DP7445 MIDAS vs. mixed-frequency VAR: Nowcasting GDP in the Euro Area
|Author(s):||Vladimir Kuzin, Massimiliano Marcellino, Christian Schumacher|
|Publication Date:||September 2009|
|Keyword(s):||euro area growth, MIDAS, mixed-frequency data, mixed-frequency VAR, nowcasting|
|Programme Areas:||International Macroeconomics|
|Link to this Page:||cepr.org/active/publications/discussion_papers/dp.php?dpno=7445|
This paper compares the mixed-data sampling (MIDAS) and mixed-frequency VAR (MF-VAR) approaches to model specification in the presence of mixed-frequency data, e.g., monthly and quarterly series. MIDAS leads to parsimonious models based on exponential lag polynomials for the coefficients, whereas MF-VAR does not restrict the dynamics and therefore can suffer from the curse of dimensionality. But if the restrictions imposed by MIDAS are too stringent, the MF-VAR can perform better.
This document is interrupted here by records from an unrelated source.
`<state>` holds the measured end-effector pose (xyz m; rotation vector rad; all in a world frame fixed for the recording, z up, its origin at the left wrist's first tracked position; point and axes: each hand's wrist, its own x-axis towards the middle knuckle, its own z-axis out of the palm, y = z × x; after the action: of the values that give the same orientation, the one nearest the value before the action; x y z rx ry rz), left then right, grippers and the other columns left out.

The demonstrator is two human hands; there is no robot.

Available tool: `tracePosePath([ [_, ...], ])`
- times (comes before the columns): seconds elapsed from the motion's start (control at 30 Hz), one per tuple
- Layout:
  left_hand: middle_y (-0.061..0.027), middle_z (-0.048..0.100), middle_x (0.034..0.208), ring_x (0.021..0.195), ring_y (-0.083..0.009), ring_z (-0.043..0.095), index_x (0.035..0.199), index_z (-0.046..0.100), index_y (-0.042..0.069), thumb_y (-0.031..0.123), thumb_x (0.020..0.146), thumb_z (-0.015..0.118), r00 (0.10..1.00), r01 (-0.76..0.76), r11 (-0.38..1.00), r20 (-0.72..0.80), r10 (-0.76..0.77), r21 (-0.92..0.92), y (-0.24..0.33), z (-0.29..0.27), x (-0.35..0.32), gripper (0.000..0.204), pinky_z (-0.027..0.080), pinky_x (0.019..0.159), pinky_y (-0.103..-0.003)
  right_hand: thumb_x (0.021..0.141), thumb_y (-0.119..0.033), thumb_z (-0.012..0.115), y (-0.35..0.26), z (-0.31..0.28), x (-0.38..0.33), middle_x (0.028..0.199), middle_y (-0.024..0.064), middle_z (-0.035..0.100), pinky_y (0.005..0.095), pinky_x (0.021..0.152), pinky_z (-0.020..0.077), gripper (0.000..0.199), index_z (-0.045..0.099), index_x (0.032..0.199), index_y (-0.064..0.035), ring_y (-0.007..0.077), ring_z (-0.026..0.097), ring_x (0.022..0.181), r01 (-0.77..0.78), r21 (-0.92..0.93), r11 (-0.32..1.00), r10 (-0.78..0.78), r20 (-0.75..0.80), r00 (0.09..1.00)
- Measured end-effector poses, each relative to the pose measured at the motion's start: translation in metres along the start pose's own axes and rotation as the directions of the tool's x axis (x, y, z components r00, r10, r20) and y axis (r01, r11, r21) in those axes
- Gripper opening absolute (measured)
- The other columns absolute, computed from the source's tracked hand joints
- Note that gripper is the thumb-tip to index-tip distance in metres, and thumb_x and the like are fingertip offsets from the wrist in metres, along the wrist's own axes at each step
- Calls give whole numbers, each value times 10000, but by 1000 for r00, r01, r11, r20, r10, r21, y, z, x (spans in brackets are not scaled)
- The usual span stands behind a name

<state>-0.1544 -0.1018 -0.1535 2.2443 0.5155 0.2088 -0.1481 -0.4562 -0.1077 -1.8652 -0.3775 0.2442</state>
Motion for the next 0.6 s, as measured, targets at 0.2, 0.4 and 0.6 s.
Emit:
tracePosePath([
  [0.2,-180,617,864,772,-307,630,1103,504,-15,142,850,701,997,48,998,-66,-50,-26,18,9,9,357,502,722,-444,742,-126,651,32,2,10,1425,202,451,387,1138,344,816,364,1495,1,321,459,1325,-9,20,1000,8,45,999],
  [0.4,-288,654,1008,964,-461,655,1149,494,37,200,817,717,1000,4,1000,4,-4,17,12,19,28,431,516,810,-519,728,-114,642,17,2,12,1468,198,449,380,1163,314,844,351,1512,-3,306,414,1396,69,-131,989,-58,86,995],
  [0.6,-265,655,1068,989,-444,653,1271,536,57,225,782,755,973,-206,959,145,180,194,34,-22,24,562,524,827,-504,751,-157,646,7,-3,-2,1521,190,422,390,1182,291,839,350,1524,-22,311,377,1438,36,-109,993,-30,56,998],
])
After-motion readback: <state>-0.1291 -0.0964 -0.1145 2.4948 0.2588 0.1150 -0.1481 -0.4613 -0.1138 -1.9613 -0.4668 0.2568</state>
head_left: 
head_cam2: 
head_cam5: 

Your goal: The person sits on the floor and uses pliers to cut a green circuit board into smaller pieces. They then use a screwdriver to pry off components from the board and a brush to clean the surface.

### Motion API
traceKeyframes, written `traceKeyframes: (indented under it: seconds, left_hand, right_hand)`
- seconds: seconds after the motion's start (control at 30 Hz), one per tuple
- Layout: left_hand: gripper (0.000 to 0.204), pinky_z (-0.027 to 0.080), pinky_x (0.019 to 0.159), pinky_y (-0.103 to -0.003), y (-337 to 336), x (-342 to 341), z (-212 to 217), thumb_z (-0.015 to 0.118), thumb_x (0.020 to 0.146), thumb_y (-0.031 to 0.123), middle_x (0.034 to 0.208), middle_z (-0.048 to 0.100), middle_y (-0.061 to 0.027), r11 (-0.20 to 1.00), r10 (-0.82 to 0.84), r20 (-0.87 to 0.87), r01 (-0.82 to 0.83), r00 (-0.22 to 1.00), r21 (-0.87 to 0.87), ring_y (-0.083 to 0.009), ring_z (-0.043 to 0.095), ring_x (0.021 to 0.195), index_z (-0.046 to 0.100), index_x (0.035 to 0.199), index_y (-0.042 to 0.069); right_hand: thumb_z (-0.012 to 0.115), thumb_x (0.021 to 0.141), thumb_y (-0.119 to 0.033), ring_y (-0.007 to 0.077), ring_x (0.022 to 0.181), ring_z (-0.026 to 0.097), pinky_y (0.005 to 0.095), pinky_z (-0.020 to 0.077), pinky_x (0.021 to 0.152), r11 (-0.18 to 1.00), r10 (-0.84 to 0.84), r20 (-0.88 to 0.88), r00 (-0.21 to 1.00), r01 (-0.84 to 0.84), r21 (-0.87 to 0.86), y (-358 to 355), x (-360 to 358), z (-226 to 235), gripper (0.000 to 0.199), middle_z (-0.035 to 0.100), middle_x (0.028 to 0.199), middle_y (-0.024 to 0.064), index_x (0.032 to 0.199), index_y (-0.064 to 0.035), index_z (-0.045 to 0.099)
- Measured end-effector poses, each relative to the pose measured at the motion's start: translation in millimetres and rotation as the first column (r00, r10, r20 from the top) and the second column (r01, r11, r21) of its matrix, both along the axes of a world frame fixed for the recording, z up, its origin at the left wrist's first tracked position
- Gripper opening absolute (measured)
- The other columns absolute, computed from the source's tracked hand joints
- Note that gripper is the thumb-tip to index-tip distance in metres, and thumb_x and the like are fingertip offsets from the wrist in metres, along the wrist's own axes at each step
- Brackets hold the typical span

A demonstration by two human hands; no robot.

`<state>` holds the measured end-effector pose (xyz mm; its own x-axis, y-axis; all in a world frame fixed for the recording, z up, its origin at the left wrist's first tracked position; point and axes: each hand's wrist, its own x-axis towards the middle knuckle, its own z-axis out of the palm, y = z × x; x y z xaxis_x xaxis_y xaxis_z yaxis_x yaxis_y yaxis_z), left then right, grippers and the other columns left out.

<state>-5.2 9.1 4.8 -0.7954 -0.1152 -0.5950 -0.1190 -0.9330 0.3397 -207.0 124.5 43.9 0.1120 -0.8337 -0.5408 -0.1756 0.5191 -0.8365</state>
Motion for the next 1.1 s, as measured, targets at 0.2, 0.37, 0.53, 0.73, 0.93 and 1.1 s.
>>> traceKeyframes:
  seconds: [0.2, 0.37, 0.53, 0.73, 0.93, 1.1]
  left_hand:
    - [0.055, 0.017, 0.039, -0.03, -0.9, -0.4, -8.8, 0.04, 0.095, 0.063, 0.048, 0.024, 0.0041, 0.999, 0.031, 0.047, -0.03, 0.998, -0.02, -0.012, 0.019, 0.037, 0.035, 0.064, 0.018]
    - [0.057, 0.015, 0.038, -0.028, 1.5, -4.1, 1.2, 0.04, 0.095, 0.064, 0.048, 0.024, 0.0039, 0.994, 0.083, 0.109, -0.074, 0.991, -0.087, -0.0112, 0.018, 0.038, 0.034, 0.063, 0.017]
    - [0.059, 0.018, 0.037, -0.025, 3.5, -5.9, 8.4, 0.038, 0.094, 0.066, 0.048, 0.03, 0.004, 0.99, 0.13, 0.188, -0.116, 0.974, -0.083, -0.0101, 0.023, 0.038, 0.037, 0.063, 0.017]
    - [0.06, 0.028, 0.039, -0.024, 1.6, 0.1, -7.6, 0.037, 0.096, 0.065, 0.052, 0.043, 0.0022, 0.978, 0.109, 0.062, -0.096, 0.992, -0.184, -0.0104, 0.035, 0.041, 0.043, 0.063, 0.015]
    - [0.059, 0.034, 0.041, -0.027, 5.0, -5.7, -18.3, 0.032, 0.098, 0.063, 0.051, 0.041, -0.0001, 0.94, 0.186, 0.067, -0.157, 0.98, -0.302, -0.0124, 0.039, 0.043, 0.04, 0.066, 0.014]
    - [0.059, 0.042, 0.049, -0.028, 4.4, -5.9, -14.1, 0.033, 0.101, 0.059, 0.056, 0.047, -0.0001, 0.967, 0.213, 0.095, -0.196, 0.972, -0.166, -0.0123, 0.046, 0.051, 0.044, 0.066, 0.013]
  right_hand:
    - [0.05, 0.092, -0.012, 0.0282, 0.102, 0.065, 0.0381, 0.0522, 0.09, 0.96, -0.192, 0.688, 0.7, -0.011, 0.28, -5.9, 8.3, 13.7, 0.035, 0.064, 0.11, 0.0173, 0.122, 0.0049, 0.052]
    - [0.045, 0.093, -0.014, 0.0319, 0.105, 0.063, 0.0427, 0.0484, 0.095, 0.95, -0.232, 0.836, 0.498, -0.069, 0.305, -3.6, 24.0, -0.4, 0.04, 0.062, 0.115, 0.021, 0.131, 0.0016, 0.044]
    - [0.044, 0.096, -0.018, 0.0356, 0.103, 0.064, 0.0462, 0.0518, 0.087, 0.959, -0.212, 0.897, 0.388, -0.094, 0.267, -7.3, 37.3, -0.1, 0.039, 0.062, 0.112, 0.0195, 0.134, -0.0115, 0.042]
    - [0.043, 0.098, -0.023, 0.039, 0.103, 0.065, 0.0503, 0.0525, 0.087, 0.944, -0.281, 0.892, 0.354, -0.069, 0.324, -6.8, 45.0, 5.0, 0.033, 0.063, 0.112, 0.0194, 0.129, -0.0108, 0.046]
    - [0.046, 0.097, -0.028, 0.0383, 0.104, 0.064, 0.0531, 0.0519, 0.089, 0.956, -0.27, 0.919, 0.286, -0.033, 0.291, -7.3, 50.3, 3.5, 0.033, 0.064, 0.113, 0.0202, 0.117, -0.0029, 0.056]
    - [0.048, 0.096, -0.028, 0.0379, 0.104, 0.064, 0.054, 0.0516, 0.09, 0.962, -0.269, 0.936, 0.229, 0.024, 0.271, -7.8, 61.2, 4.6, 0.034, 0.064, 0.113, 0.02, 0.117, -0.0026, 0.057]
Hence, it is difficult to rank MIDAS and MF-VAR a priori, and their relative ranking is better evaluated empirically. In this paper, we compare their performance in a relevant case for policy making, i.e., nowcasting and forecasting quarterly GDP growth in the euro area, on a monthly basis and using a set of 20 monthly indicators. It turns out that the two approaches are more complementary than substitutes, since MF-VAR tends to perform better for longer horizons, whereas MIDAS for shorter horizons.